Task item: Check each line below for "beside" and report how many have it, nothing else.

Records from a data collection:

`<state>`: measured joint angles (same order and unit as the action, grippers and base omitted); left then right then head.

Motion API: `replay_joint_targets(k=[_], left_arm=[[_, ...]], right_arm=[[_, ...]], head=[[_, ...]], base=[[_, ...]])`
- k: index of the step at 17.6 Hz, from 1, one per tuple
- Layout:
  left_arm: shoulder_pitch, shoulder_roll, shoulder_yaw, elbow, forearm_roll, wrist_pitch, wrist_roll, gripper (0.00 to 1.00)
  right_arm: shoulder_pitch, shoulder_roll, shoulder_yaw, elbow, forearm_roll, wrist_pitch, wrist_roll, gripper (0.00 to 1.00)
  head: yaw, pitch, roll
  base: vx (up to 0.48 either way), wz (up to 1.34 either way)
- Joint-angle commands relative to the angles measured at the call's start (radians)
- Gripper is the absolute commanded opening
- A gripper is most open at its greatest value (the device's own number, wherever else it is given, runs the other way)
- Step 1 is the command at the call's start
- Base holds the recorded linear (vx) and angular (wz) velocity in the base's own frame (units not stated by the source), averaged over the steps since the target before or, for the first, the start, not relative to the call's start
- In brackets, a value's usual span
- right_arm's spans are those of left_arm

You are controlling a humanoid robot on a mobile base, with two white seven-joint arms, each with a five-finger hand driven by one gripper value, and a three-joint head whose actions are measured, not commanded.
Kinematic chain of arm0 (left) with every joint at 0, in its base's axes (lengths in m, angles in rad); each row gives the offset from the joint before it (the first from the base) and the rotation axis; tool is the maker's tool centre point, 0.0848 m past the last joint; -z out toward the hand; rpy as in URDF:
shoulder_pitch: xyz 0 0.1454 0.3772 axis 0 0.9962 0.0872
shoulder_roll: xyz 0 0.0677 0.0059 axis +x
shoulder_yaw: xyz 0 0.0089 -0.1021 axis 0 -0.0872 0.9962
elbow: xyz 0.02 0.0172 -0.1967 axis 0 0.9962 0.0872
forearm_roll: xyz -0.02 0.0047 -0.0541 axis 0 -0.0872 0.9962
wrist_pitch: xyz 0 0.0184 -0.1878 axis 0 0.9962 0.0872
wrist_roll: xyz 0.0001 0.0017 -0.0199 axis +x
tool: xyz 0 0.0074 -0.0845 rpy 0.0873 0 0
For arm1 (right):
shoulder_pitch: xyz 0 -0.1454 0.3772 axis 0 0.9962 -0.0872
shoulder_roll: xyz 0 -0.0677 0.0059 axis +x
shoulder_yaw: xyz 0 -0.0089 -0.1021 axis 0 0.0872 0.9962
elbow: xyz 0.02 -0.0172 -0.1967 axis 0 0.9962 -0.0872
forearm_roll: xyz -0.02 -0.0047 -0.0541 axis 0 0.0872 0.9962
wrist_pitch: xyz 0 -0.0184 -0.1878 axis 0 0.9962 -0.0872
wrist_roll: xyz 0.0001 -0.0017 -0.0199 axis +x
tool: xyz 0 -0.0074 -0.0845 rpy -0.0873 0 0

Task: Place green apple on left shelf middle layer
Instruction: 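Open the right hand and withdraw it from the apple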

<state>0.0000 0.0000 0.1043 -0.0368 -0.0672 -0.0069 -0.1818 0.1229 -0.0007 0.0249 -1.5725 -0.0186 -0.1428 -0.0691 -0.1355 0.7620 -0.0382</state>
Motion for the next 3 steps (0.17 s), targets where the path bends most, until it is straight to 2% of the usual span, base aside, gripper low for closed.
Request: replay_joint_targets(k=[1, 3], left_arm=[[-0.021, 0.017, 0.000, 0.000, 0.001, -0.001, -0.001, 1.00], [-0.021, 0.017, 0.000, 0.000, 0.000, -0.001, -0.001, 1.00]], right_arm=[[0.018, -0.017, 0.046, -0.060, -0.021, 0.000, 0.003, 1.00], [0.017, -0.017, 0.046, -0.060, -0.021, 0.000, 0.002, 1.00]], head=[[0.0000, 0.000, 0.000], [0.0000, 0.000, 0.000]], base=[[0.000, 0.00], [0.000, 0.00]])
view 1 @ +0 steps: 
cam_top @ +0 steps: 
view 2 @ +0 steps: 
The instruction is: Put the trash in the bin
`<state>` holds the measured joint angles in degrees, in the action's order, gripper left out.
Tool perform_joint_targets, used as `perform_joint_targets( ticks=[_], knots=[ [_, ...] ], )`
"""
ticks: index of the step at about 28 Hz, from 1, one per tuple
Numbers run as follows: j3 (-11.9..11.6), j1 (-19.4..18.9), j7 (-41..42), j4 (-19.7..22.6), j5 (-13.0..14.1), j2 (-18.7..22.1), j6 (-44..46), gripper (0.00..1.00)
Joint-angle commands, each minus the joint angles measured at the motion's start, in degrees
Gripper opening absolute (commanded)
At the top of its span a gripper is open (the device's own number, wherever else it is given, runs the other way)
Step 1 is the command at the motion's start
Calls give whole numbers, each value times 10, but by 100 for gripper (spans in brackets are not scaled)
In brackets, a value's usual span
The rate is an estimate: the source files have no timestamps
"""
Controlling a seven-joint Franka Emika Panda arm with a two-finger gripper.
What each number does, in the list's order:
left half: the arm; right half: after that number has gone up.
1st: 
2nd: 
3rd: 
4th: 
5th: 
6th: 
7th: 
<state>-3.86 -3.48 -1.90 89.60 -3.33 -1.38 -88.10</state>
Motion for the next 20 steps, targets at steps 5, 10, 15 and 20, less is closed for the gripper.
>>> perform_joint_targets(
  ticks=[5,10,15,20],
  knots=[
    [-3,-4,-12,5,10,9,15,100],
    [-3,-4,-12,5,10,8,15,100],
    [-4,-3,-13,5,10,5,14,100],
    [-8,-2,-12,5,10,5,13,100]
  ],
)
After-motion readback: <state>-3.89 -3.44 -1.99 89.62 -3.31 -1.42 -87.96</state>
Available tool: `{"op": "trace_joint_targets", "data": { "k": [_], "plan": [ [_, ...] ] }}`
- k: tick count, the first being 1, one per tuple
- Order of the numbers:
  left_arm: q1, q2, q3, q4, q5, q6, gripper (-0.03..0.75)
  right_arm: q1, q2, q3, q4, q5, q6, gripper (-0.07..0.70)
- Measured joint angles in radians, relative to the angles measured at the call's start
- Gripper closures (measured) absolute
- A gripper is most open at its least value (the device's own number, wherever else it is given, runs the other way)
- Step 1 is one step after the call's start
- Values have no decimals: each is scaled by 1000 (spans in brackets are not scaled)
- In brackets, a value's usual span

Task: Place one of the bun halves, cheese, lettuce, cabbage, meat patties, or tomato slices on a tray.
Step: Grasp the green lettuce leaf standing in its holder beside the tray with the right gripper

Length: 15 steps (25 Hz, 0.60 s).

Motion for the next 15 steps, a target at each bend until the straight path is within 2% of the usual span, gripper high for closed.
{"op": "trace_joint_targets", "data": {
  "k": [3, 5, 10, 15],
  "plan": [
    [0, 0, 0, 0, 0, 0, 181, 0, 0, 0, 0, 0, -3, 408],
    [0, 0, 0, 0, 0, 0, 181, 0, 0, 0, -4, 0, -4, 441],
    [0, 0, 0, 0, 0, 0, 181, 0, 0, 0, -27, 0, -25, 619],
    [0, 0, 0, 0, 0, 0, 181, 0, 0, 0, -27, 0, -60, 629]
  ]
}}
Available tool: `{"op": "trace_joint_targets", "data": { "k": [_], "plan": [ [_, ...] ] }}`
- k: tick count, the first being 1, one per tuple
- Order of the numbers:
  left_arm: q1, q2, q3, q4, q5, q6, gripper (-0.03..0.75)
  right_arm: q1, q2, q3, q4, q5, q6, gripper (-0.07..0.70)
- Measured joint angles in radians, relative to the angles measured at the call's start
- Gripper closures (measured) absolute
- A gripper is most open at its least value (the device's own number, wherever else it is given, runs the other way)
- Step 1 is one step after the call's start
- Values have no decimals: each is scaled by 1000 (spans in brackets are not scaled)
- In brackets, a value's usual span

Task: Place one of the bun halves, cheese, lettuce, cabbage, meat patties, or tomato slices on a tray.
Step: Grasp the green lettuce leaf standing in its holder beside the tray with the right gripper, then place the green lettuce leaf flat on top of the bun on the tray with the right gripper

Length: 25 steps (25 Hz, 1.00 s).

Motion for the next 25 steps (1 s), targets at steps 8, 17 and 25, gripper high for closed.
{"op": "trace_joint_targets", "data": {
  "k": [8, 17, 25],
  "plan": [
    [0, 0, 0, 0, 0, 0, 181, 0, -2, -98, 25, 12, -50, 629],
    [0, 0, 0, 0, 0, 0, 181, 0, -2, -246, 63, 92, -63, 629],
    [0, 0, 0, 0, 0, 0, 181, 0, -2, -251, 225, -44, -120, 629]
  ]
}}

Answer below: 2